Participants : Maxime Rousselot, Olivier Le Meur.

  • Title : image and video analysis for HDR video compression

  • Partners : Harmonic, Univ. Rennes 1

  • Funding: Harmonic, ANRT

  • Period: April 2016-April 2019

This project (in collaboration with Rémi Cozot, FRVSense) aims to investigate two main axes. First, we want to assess whether the representation of High Dynamic Range signal has an impact on the coding efficiency. We will focus mainly on the Hybrid Log-Gamma (HLG) and Perceptual Quantizer (PQ) OETF (Opto-Electronic Transfer Function)approaches. The former defines a nonlinear transfer function which is display-independent and able to produce high quality images without compromising the director’s artistic intent. The latter approach is based on Just Noticeable Difference curve. If it turns out that this representation has an impact, the coding strategy should be adjusted with respect to the representation. In addition, specific preprocessing tools will be defined to deal with the limitations of PQ and HLG approaches.

CIFRE contract with Technicolor on image collection analysis

Participants : Dmitry Kuzovkin, Olivier Le Meur.

  • Title : Spatiotemporal retargeting and recomposition based on artistic rules

  • Partners : Technicolor, Univ. Rennes 1

  • Funding: Technicolor, ANRT

  • Period: Nov. 2015 – Nov. 2018

The goal of the project (in collaboration with Rémi Cozot, FRVSense) is to take advantage of the huge quantities of image and video data currently available - captured by both amateur and professional users - as well as the multiple copies of each scene that users often capture, to improve the aesthetic appeal of content. Additionally, given Technicolor's unique position, we propose to take advantage of insights as well as content from professional artists and colorists to learn how different content types can be enhanced.

CIFRE contract with Technicolor on light fields editing

Participants : Christine Guillemot, Matthieu Hog.

  • Title  : Light fields editing

  • Research axis : 7.1.2

  • Partners : Technicolor, Inria-Rennes.
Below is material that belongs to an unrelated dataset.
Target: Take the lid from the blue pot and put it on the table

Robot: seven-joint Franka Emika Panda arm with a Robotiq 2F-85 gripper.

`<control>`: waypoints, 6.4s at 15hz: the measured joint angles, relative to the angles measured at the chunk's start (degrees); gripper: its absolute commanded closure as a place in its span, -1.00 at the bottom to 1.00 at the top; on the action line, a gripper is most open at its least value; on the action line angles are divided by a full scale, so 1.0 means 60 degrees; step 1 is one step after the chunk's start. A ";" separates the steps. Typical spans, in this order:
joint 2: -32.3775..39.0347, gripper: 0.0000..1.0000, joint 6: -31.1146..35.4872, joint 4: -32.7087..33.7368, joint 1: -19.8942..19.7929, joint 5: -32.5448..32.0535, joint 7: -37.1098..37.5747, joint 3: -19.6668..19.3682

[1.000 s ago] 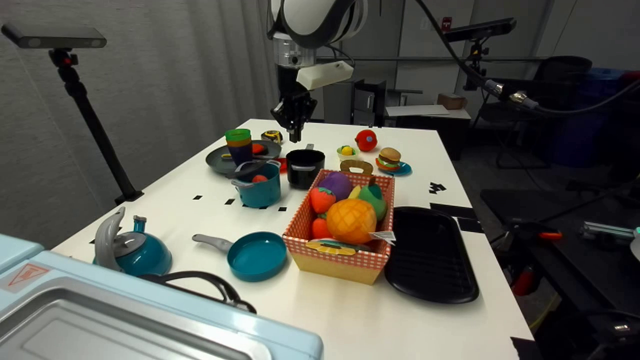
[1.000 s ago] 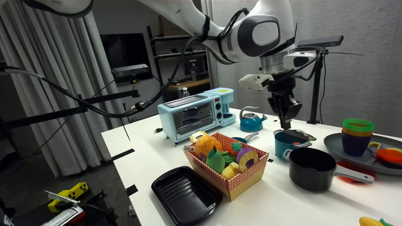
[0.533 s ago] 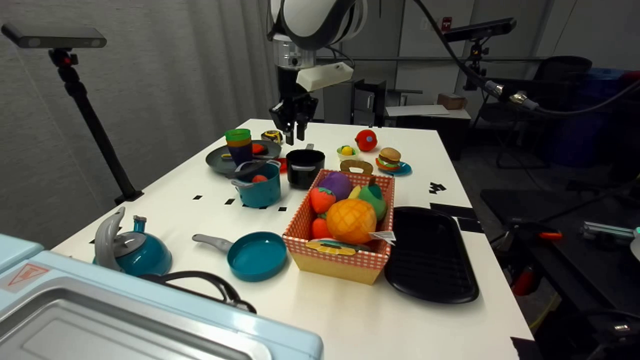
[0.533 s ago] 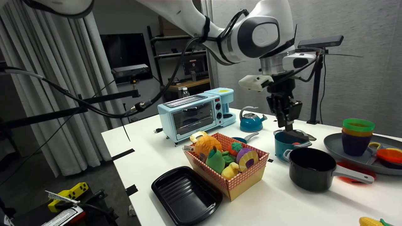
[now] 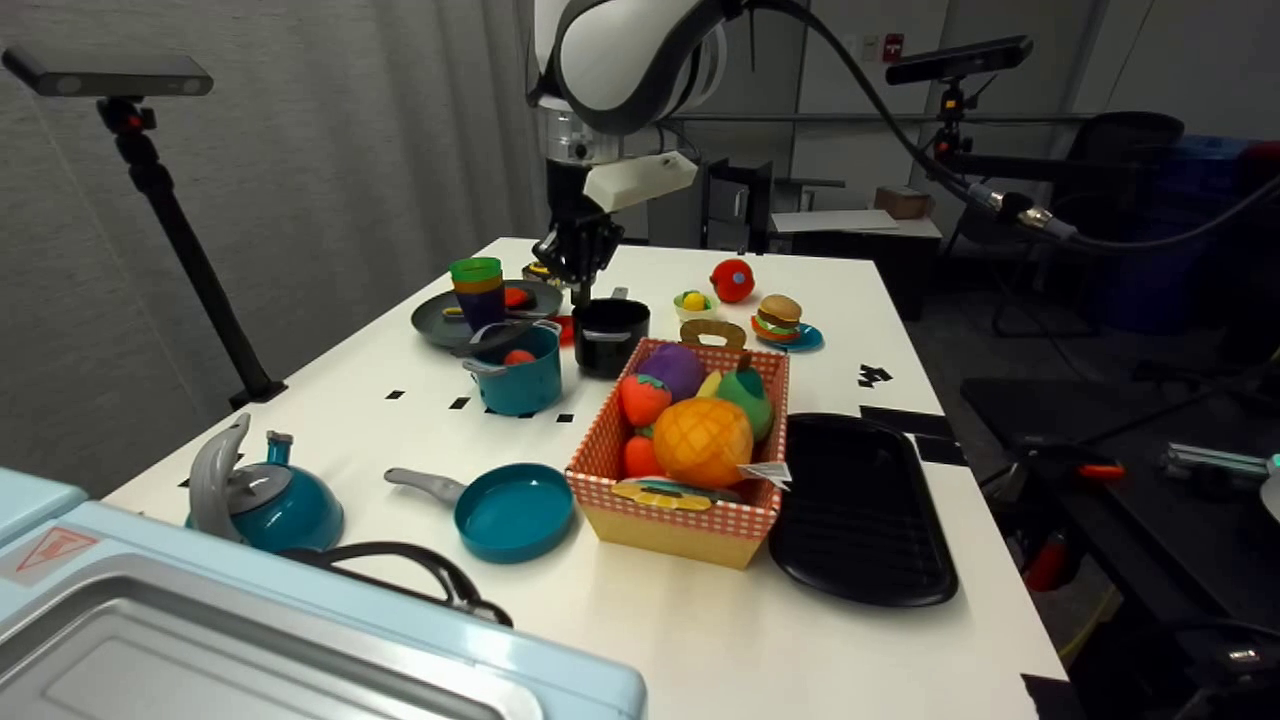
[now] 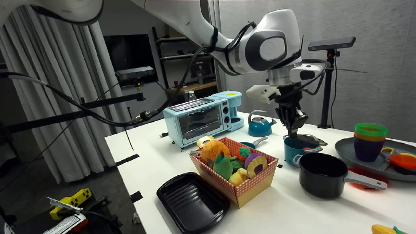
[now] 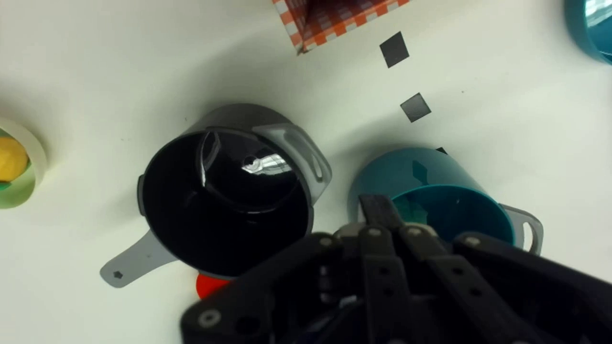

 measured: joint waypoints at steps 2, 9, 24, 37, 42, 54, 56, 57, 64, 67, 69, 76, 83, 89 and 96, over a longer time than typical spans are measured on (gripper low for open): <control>0.0242 1.00 0.0186 0.0046 0.0031 0.0002 0.0026 0.0073; 0.1034 1.00 0.0602 0.0666 0.0090 0.0012 0.0175 0.0198; 0.2904 1.00 0.0696 0.3271 0.0083 0.0010 0.1138 0.0093; 0.3521 1.00 0.2296 0.4079 0.0110 0.0007 0.1976 -0.0217; 0.3524 1.00 0.2807 0.4084 0.0109 0.0004 0.2143 -0.0241; 0.3268 1.00 0.1729 0.3873 0.0076 -0.0058 0.1905 -0.0356; 0.3142 1.00 0.1331 0.3728 0.0079 -0.0063 0.1788 -0.0356; 0.3089 1.00 0.1139 0.3666 0.0081 -0.0063 0.1709 -0.0352; 0.2973 1.00 0.0320 0.3541 0.0170 -0.0063 0.1148 -0.0094; 0.2973 1.00 0.0351 0.3587 0.0255 -0.0063 0.1140 -0.0043; 0.2977 1.00 0.0441 0.3671 0.0319 -0.0060 0.1195 -0.0043; 0.3175 1.00 0.1363 0.3995 0.0548 -0.0057 0.1978 -0.0144; 0.4308 1.00 0.1691 0.5410 0.0667 -0.0087 0.3350 -0.0775; 0.5182 1.00 0.1727 0.6759 0.0631 -0.0377 0.4479 -0.1477; 0.5242 1.00 0.1778 0.7221 0.0621 -0.0321 0.4798 -0.1565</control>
  • Funding : Technicolor, ANRT.

  • Period : Oct.2015-Sept.2018.

Editing is quite common with classical imaging. Now, if we want light-fields cameras to be in the future as common as traditional cameras, this functionality should also be enabled with light-fields. The goal of the PhD is to develop methods for light-field editing, and the work in 2016 has focused on the design of fast semi-supervised segmentation algorithms with coherence constraints across sub-aperture images (see 7.1.2).

CIFRE contract with Technicolor on light fields compressed representation

Participants : Christine Guillemot, Fatma Hawary.

  • Title  : Light fields compressed representation

  • Partners : Technicolor, Inria-Rennes.

  • Funding : Technicolor, ANRT.

  • Period : Feb.2016-Jan.2019.

The goal of this PhD is to study reconstruction algorithms from compressed measurements based on the assumption of sparsity in the Fourier domain. The goal is to apply these algorithms to scalable compression of light fields.

CIFRE contract with Technicolor on cloud-based image compression

Participants : Jean Begaint, Christine Guillemot.

  • Title  : Cloud-based image compression

  • Research axis : 7.3.6

  • Partners : Technicolor, Inria-Rennes.

  • Funding : Technicolor, ANRT.

  • Period : Nov.2015-Oct.2018.

The goal of this Cifre contract is to develop a novel image compression scheme exploiting similarity between images in a cloud. The objective will therefore be to develop rate-distortion optimized affine or homographic estimation and compensation methods which will allow us to construct prediction schemes and learn adapted bases from most similar images retrieved by image descriptors. One issue to be addressed is the rate-distortion trade-off induced by the need for transmitting image descriptors.